Hospitals also would likely attempt to reduce duplicative clinical services in neighboring facilities and collaborate with their clinicians in rigorously examining care patterns for Medicare beneficiaries, reducing both excess variation and care defects that result in avoidable hospital expense.
Ratings agencies would likely react to the uncertainties created by Medicare expansion by downgrading existing hospital tax-exempt debt. Debt markets would likely demand higher rates (e.g. cost of capital) for those systems fortunate enough to be able to continue borrowing in tax-exempt markets.
The actual extent to which costs can be reduced will determine the level of harm to the industry and the political challenges of achieving expansion. A hospital’s current Medicare cost coverage (i.e., loss) ratios are a direct indicator of a hospital’s vulnerability to any political decision which expands Medicare coverage expansion.
Unfortunately, the capacity to reduce and manage cost will vary markedly from health system to health system and hospital to hospital, to the point that many organizations could find themselves no longer financially viable. Depending on the policy course chosen, Medicare expansion could compromise hospital access to capital and potentially force closure of essential hospitals.
Some of the most dramatic expansion scenarios, such as Medicare as a single payer, appear to have financial effects that exceed the capacity of hospital management to reduce expenses.
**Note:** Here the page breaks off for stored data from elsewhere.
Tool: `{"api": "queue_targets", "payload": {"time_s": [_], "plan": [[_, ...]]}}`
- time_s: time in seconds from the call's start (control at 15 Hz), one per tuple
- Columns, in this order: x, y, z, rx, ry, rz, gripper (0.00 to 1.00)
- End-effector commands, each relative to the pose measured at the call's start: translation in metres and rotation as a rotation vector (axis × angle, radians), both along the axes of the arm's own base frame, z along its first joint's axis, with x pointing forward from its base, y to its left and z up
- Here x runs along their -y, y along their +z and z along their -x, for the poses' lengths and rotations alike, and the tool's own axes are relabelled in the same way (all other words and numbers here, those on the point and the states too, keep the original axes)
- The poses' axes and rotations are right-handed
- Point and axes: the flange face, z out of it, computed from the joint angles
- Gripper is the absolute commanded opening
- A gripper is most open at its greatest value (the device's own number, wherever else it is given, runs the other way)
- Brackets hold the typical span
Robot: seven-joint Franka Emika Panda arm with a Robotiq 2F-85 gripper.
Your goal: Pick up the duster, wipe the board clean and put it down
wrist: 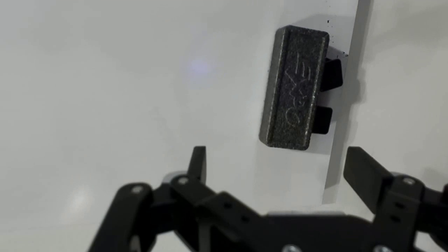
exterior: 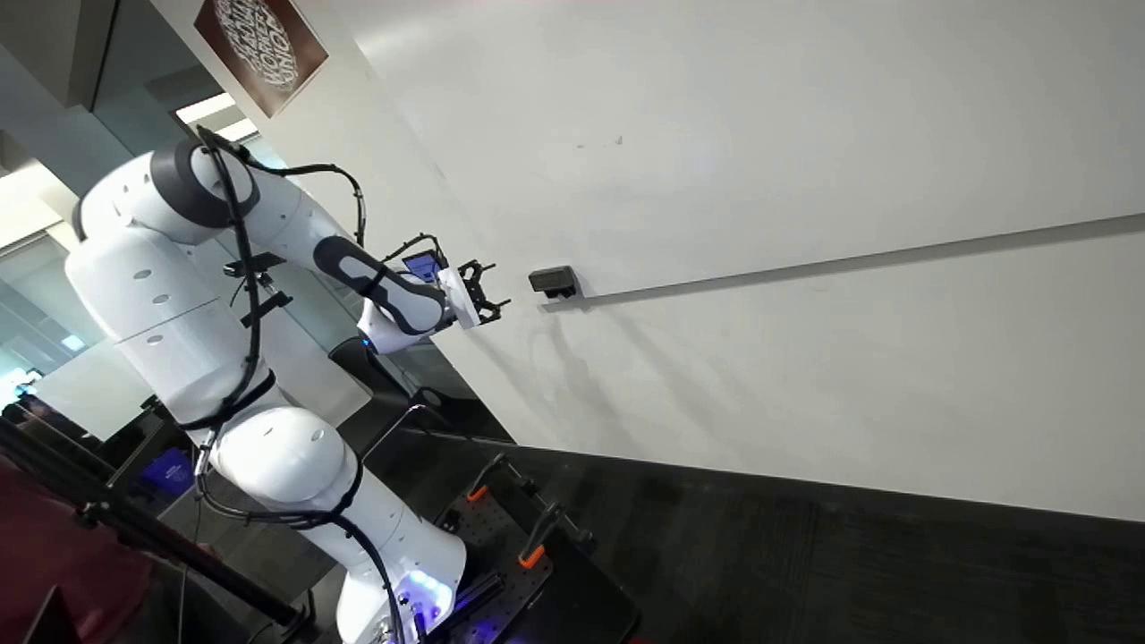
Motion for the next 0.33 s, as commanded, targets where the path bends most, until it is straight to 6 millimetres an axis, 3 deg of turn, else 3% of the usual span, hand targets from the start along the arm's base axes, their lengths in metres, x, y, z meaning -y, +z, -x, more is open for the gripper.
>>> {"api": "queue_targets", "payload": {"time_s": [0.0, 0.27], "plan": [[0.023, 0.034, 0.037, 0.011, 0.02, -0.001, 1.0], [0.03, 0.058, 0.055, -0.009, 0.062, 0.004, 1.0]]}}
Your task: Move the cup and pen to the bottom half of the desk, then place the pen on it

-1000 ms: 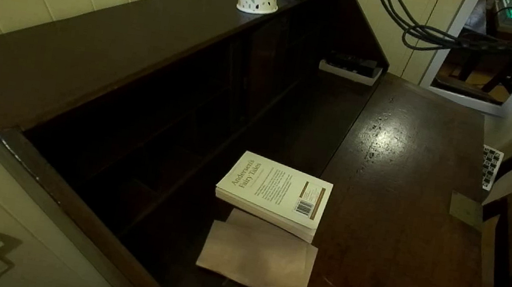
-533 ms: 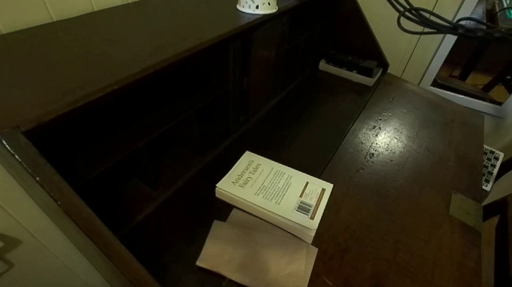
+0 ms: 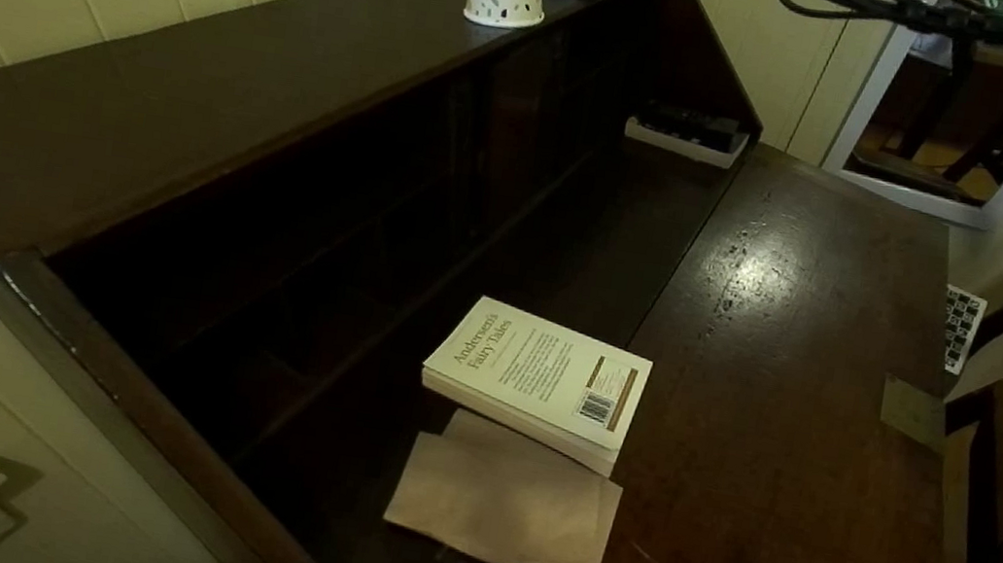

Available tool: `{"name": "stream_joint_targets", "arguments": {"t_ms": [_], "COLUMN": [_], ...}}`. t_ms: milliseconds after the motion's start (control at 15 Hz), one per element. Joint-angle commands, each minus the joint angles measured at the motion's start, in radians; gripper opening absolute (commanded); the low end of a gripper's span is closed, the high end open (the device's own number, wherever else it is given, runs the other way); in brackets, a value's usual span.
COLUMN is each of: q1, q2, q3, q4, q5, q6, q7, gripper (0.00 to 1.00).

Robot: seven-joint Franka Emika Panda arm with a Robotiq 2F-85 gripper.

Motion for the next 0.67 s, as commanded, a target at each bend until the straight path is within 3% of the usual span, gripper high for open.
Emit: {"name": "stream_joint_targets", "arguments": {"t_ms": [0,600], "q1": [0.038,0.112], "q2": [-0.017,-0.025], "q3": [-0.006,-0.017], "q4": [0.023,0.005], "q5": [-0.031,-0.095], "q6": [-0.054,-0.149], "q7": [0.067,0.147], "gripper": [1.00,1.00]}}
Under all but the leak-proof Medicare buy-in scenario, without substantial increases in current levels of Medicare payment, increased Medicare enrollment could have a destructive ripple effect on the nation’s hospitals and health systems.
Footnotes
1American Hospital Association, “TrendWatch chartbook 2018: Trends Affecting Hospitals and Health Systems,” 2018.
2Goldsmith, J., and Bajner, R., “5 ways U.S. hospitals can handle financial losses from Medicare patients,” Harvard Business Review, Nov. 10, 2017.
3Goldsmith, J. Stacey, R., and Hunter, A. , “Stiffening headwinds challenge health systems to grow smarter,” September 2018.